The world was not ready for Betty Davis.
Before Prince, Madonna, and Beyoncé were boldly owning race, gender, and sexuality in their music, there was Betty Davis: raw, explicit, and brazenly emancipated from everything expected of women in 1974.
At 16, Davis moved to New York, became a model and scenester, and fell into a crowd of friends and lovers that included Jimi Hendrix, Eric Clapton, and Miles Davis (whom she later married — for a year). After her debut album underperformed, she took full creative control and produced her follow-up entirely on her own. The result was They Say I’m Different: a bold, unfiltered album that exposes the power of a woman confident with her gender, race, and sense of self.
In this episode, we discuss the impact of this album on society: how it fit into the time it was released, and how it has influenced artists today, both musically and politically.
We recorded this episode on Sunday, just hours before this year’s Grammys. We waited anxiously for Beyoncé’s masterpiece Lemonade to be deservedly rewarded. The album is a clear continuation of Betty’s legacy: aggressively independent, proudly black, profoundly female, and willing to take names of those who object; the words Betty growls on 1974’s “Don’t Call Her No Tramp” are echoed in Beyoncé’s howl on 2016’s “Don’t Hurt Yourself.”

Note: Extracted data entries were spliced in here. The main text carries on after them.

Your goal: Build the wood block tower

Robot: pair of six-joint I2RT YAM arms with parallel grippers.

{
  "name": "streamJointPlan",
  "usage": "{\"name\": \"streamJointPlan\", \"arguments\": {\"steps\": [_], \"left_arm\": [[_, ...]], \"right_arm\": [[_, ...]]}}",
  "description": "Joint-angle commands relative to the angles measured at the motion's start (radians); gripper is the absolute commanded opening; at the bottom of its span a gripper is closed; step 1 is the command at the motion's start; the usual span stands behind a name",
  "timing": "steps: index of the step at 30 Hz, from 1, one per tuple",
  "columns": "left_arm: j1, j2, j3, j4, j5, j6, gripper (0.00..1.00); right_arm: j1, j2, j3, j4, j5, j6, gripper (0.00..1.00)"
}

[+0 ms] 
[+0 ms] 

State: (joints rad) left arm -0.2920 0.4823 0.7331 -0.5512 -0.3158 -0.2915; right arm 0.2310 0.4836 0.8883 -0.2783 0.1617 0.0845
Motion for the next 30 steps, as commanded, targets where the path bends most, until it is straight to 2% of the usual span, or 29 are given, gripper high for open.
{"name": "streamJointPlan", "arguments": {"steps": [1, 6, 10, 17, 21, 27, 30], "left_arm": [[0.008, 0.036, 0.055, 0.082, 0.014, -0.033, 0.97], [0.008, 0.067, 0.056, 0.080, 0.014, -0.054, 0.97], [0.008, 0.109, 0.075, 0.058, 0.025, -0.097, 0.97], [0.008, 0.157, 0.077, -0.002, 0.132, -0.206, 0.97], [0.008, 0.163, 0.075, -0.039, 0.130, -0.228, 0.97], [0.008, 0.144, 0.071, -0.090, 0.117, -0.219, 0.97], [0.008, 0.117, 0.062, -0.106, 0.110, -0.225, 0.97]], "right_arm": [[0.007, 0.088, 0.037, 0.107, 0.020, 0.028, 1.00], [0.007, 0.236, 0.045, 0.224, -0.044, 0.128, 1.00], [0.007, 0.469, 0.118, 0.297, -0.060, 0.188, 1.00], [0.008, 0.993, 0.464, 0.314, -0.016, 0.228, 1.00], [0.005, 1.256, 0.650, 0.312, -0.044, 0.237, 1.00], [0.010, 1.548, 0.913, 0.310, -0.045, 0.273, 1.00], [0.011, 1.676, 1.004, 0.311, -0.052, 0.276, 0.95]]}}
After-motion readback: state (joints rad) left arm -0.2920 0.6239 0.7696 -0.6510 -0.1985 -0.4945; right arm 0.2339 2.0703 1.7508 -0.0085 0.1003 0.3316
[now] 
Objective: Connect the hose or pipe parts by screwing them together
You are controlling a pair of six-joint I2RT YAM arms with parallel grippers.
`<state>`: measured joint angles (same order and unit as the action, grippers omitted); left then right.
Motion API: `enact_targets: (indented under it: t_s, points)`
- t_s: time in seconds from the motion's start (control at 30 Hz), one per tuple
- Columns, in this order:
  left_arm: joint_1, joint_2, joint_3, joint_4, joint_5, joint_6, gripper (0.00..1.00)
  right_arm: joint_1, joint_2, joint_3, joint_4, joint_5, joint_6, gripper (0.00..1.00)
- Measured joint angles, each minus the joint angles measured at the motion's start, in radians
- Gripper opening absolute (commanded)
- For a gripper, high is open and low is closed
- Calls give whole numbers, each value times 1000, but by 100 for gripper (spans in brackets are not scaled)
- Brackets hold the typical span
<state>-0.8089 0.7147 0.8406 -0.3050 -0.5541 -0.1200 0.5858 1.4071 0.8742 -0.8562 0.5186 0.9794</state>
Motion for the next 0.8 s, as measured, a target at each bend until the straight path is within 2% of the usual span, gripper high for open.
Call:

It’s the kind of music that can scare people. Betty’s provocativeness led to her mainstream demise, but she laid the groundwork for women like Beyoncé who came after her. When we recorded this episode, we were excited for this to be a way to say “Look how far we’ve come.” Instead, the results of this year’s Grammy ceremony showed us that, 42 years later, this kind of music still scares people, and we still have a long way to go.